3E: Science Flashcards
Is there always a fight between science and religion?
- Dawkins: faith undermines science
- Believers point to gaps in knowledge that science can’t explain
- Creationists take a literal approach to Genesis
- Galileo: heliocentric, believed everything goes around the sun. Persecuted by the Catholic Church. Took this mick out of the Pope’s viewpoint in his book
Are science and religion nothing to do with each other?
- Religion: why - purpose
- Science: how - mechanics
- Separate domains of understanding
- Dawkins: a wall between religion and science
- Stephen Jay Gould: NOMA - non overlapping magisterium. Separate approaches
Can science and religion learn from each other?
- Points of contact
- POMA: partially overlapped magisterium
- St Augustine: evolution, no time before creation
- Calvin: accommodation
- If evidence contradicts the Bible then look at evidence
- Religion gives us stories that science backs up
- Genetics explain selfishness: so does religion?
Do science and religion both fit together in human understanding?
- Common search for understanding
- ‘2 books’: Book of words is the Bible, and the book of works is nature
- Newton: 4 million words on theology
- Present of Royal Society: clergy, Bishop as first president
What is Dawkins’ view on religion and the relationship between religion and science? (Remember WAGER)
- There is a Wall between religion and science: Gould - NOMA
- Religion is an Abberation: our survival mechanism gone wrong
- God of the Gaps: science now explains things that religion used to
- Religion is the root of Evil: anti-theism - religion is harmful and anti-science. Compares religion to child abuse and a virus
- Rejection of God-hypothesis: there is no good reason to think God explains things
What does Dawkins say our nature comes from?

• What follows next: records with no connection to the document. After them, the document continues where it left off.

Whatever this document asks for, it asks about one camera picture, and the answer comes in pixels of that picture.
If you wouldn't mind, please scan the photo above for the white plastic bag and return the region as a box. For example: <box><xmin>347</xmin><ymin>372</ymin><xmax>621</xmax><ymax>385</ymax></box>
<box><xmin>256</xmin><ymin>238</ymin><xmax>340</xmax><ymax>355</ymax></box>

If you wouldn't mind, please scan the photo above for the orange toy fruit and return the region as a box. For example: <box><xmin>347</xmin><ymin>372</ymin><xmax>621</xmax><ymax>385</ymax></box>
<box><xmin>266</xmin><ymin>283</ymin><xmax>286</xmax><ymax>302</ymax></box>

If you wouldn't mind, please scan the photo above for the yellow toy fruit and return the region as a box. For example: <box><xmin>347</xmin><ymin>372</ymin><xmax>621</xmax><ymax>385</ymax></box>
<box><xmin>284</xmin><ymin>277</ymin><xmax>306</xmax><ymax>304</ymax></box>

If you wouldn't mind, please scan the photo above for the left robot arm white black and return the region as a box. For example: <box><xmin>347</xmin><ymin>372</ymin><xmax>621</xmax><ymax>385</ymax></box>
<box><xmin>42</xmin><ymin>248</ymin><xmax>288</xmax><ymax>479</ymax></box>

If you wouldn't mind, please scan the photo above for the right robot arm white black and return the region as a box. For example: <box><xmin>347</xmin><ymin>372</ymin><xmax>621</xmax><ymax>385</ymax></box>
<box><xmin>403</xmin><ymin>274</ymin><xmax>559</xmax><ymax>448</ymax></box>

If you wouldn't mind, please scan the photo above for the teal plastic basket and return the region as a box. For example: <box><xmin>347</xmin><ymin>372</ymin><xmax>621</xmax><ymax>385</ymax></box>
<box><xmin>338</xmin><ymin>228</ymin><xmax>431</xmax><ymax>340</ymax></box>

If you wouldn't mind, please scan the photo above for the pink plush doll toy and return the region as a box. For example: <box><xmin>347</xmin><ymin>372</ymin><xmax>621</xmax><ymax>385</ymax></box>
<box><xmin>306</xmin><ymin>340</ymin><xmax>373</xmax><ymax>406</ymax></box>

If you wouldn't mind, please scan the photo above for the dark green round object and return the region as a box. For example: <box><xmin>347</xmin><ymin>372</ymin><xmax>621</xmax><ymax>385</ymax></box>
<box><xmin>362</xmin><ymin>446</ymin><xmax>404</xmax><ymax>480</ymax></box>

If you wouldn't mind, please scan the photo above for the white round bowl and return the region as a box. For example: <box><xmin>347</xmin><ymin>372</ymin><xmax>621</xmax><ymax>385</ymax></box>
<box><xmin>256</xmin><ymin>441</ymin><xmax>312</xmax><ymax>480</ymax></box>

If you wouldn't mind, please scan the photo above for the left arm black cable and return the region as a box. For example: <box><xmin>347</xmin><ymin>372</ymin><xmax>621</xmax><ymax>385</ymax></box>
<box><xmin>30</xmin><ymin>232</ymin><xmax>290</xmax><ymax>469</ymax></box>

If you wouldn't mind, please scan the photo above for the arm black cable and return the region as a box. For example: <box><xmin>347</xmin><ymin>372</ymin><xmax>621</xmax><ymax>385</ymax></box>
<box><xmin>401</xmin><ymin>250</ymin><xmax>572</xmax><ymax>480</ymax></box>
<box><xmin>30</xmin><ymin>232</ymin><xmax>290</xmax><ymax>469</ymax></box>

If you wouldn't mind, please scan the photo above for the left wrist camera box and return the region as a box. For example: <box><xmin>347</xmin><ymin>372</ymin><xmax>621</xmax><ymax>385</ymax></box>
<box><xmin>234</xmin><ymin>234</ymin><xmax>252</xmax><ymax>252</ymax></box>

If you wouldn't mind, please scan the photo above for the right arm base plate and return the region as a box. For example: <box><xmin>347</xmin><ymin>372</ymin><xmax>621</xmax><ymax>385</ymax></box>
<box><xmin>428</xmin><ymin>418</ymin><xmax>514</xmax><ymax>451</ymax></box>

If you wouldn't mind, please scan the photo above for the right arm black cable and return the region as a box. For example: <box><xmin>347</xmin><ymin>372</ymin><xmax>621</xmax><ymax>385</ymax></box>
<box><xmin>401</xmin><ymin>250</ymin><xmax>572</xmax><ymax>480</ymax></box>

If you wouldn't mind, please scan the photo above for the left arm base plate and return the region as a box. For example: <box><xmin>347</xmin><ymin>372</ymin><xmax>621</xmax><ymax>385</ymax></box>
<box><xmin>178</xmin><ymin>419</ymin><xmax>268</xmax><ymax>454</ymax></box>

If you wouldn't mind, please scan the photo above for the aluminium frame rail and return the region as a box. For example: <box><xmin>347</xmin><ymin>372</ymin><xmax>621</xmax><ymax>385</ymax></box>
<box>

Genes and nuture passed from memes
What is a meme?
An element of culture that is passed from one person to another by imitation and suggestibility - therefore we inherit all kinds of beliefs and values, including belief in God, the afterlife etc
Why does Dawkins think many ‘real scientists’ claim to be religious?
Because they are afraid of sharing their real beliefs or confuse religion with cultural values
Who are some ‘real scientists’ who are thiests?
Alistair McGrath and Joanna Collicutt McGrath
What book did the McGrath’s write?
‘The Dawkins Delusion’
What does ‘The Dawkins Delusion’ state about a US survey to defend religious scientists?
1916 and 1997 US surveys show that belief in God among scientists have held steady at about 40%. They argue that Dawkins cannot and should not speak for the entire scientific community
What is the name of Dawkins’ book?
‘The God Delusion’ (2006)
What does Dawkins argue in ‘The God Delusion’?
Religion is prone to anti-intellectualism and violence, whereas science unlocks life’s mysteries. He calls religious faith ‘the great cop out’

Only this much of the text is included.